Early Life
Little is known about the early life of Brunelleschi, the only sources being Antonio Manetti and Giorgio Vasari. According to these sources, Filippo's father was Brunellesco di Lippo, a lawyer, and his mother was Giuliana Spini. Filippo was the middle of their three children. The young Filippo was given a literary and mathematical education intended to enable him to follow in the footsteps of his father, a civil servant. Being artistically inclined, however, Filippo enrolled in the Arte della Seta, the silk merchants' Guild, which also included goldsmiths, metalworkers, and bronze workers. He became a master goldsmith in 1398. It was thus not a coincidence that his first important building commission, the Ospedale degli Innocenti, came from the guild to which he belonged.
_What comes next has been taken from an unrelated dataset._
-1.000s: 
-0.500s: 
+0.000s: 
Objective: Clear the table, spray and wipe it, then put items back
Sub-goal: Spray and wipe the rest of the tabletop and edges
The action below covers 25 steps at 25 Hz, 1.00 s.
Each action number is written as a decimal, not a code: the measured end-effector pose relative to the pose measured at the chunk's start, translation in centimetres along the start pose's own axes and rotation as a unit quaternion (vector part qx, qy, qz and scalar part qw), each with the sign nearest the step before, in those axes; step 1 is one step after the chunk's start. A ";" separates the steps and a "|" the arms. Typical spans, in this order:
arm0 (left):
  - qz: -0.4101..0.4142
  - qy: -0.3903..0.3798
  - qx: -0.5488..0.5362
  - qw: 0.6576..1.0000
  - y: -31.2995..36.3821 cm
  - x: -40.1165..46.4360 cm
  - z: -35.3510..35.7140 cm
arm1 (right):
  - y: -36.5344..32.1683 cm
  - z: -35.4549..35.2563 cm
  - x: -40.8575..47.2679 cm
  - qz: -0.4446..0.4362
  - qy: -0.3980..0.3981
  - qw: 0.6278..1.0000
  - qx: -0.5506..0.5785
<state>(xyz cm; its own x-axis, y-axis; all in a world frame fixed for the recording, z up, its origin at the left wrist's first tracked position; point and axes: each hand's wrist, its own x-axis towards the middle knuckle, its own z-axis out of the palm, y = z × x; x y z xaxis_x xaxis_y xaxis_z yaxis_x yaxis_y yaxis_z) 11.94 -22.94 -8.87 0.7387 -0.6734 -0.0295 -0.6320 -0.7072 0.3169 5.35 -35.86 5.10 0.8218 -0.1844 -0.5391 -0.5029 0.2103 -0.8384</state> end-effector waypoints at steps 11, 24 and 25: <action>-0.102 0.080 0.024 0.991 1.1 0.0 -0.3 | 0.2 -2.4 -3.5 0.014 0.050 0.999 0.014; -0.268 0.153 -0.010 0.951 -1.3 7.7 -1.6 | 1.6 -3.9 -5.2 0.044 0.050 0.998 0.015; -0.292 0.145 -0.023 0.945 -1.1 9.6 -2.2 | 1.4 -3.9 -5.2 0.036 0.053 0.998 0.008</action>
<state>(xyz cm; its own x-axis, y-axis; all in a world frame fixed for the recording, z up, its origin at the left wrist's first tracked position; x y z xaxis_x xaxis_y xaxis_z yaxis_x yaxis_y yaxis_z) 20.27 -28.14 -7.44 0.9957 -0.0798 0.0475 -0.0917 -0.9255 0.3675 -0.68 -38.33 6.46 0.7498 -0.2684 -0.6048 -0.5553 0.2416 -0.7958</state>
In 1401, Brunelleschi entered a competition to design a new set of bronze doors for the Florence Baptistery. Seven competitors each produced a gilded bronze panel, depicting the Sacrifice of Isaac. Brunelleschi's entry, which, with that of Lorenzo Ghiberti, is one of only two to have survived, made reference to the Greco-Roman Boy with Thorn, whilst Ghiberti used a naked torso in the Classical style for his figure of Isaac. In 1403, Ghiberti was announced the victor, largely because of his superior technical skill: his panel showed a more sophisticated knowledge of bronze-casting being cast as a single piece. Brunelleschi's panel, by contrast, consisted of several pieces bolted to the back plate. Ghiberti went on to complete a second set of bronze doors for the baptistery, whose beauty Michelangelo extolled a hundred years later, saying "surely these must be the "Gates of Paradise".